VMT utilizes massage to release the neck, shoulders, back, and diaphragm, and free and creative movement to enhance a physical sense of flow, grounding, and balance. Working with the body in space and along the planes of motion, while breathing and sounding, facilitates embodiment, sensitizing us to how our environment influences our voice, confidence, and performance energy.

“Introducing voicework to traditionally non-vocal arts practitioners – such as dancers, musicians, and fine artists – provides imaginative expansion, nurtures creativity, and integrates the body-mind and voice in a unique way that has a positive ripple effect into the expressive medium of choice.”
Gina Holloway Mulder

Psychological and Emotional Aspects

Our voice is so much a part of our identity that any voicework, whether it be for singing or acting, can bring with it a psychological aspect. As a somatic psychotherapeutic modality, VMT provides the singer/performer with a framework for understanding and working with psychological material that may come up through voicework. VMT acknowledges the importance of how one’s personal narrative and sense of self can impact one’s voice and performance.

Our voices carry and communicate emotion.

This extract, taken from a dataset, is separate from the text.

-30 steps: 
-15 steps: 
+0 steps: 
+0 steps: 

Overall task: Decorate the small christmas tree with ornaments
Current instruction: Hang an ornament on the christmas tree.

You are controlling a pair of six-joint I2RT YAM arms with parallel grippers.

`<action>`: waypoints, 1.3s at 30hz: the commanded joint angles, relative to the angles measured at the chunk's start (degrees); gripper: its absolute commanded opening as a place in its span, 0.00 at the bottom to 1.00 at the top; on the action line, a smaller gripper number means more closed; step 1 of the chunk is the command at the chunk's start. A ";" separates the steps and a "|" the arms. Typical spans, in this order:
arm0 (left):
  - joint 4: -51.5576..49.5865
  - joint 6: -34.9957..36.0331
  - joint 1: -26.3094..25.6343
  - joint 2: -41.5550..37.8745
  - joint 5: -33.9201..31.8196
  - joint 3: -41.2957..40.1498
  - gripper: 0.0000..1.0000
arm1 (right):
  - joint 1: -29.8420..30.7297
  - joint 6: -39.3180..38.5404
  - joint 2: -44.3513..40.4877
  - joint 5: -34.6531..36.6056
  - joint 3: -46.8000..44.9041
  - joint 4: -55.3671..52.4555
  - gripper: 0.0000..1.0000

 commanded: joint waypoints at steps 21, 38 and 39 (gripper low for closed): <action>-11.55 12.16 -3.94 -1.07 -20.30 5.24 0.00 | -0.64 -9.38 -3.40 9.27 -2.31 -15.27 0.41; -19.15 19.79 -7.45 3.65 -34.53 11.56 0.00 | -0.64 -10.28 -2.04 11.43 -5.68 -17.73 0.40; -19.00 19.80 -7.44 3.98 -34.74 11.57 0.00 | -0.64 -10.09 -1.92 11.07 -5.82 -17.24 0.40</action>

VMT practitioners are trained in feeling, sensing, and working with emotions that are latent in vocal and movement expression. Our emotional state impacts our body and voice, and VMT utilizes this toward the process of creative and vocal development. VMT can help deepen a performer’s emotional connection to their material and to themselves.

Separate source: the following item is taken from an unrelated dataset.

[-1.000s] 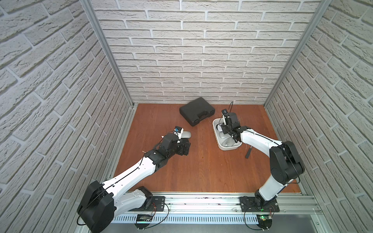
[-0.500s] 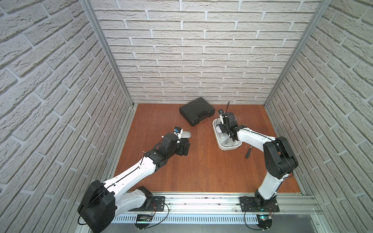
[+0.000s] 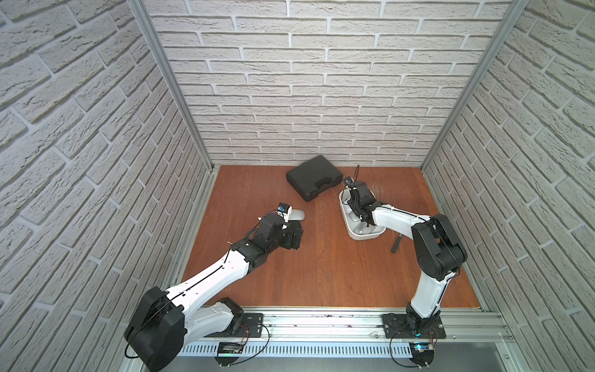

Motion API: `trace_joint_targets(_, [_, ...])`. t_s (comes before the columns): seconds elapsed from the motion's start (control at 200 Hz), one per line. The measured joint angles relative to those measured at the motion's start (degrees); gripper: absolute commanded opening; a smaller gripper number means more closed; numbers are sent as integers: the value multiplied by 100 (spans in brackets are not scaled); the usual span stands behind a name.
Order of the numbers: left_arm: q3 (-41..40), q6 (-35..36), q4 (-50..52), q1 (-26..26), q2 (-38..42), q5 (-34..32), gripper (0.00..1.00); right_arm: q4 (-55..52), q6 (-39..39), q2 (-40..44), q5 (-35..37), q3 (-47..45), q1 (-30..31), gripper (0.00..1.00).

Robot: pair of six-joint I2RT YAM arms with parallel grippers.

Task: Put the mouse in the storage box
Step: Place the mouse in the storage box, then pick up the mouse from the center of the board.

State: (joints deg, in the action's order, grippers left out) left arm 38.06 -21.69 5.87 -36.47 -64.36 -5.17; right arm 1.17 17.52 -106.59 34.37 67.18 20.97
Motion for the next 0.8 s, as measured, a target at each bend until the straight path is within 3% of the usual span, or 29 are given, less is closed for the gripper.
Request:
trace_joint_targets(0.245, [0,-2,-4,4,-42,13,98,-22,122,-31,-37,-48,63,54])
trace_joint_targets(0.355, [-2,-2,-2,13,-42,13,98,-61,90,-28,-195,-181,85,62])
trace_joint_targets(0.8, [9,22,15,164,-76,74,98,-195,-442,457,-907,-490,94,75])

“Without listening to one’s voice, without ‘hearing’ and understanding the psychical source behind it, then without altering the essence of the inner personality, the voice will never truly change.”
Sheila Braggins

How to improvise: Leán Bakker


By incorporating images, improvisation, and elements of play, VMT creatively engages and invites the voice to explore new landscapes. Practitioners may include other art media such as drawing, painting, photography, film, musical instruments and storytelling in order to inspire the imagination and prompt novel vocal and movement exploration, guiding the student towards alternative vocal territory and to writing and singing their own songs.

For non-vocal artists, integrating aspects of VMT into the art medium of choice can lead to embodiment and freedom of expression, while adding new layers of personal meaning. VMT offers a structure for tapping into personal story as a resource for creativity and expression, and for the generation and personal investigation of images and experiences that then become part of the creative process. VMT can guide or inspire devised theatre and serve as a way to reach deeply into what it is we want to say, or voice, as artists.


Blocks are most often brought on by fear — the fear of sounding ‘bad’ or ‘wrong.’ The Voice Movement Therapy approach to voicework is non-judgmental; there are no ‘bad’ or ‘wrong’ sounds. VMT works to nurture a malleable and expressive voice that is free of blocks and unrestricted by fear. Students and clients are encouraged to explore the boundless possibilities of the sounds their voices can make without the need to be the ‘perfect’ singer.

The VMT technique enhances fitness and flexibility in the voice as well as the body as a whole as the singer’s instrument. VMT recruits more of the body and Self for the production of sound, and uses song and singing for vocal liberation.

Performance Energy and Confidence

Energy of any kind is kindled in the body. The body that is grounded, free, and expressive is able to generate more energy and share this energy through its ability to expand outwards. In performance when the body, voice, and Self are aligned, great energy can be harnessed for connecting with and moving an audience. In other words, performance energy is not something you can muster up with your mind; it is an embodied phenomenon the skills of which are fully developed through the practice of Voice Movement Therapy.

It is through the improved levels of self-awareness and the integration of the body, voice, and mind that an unwavering self-trust is developed in the singer/performer/artist. This trust, supported by self-compassion, is what gives those who practice VMT a solid and physically grounded confidence.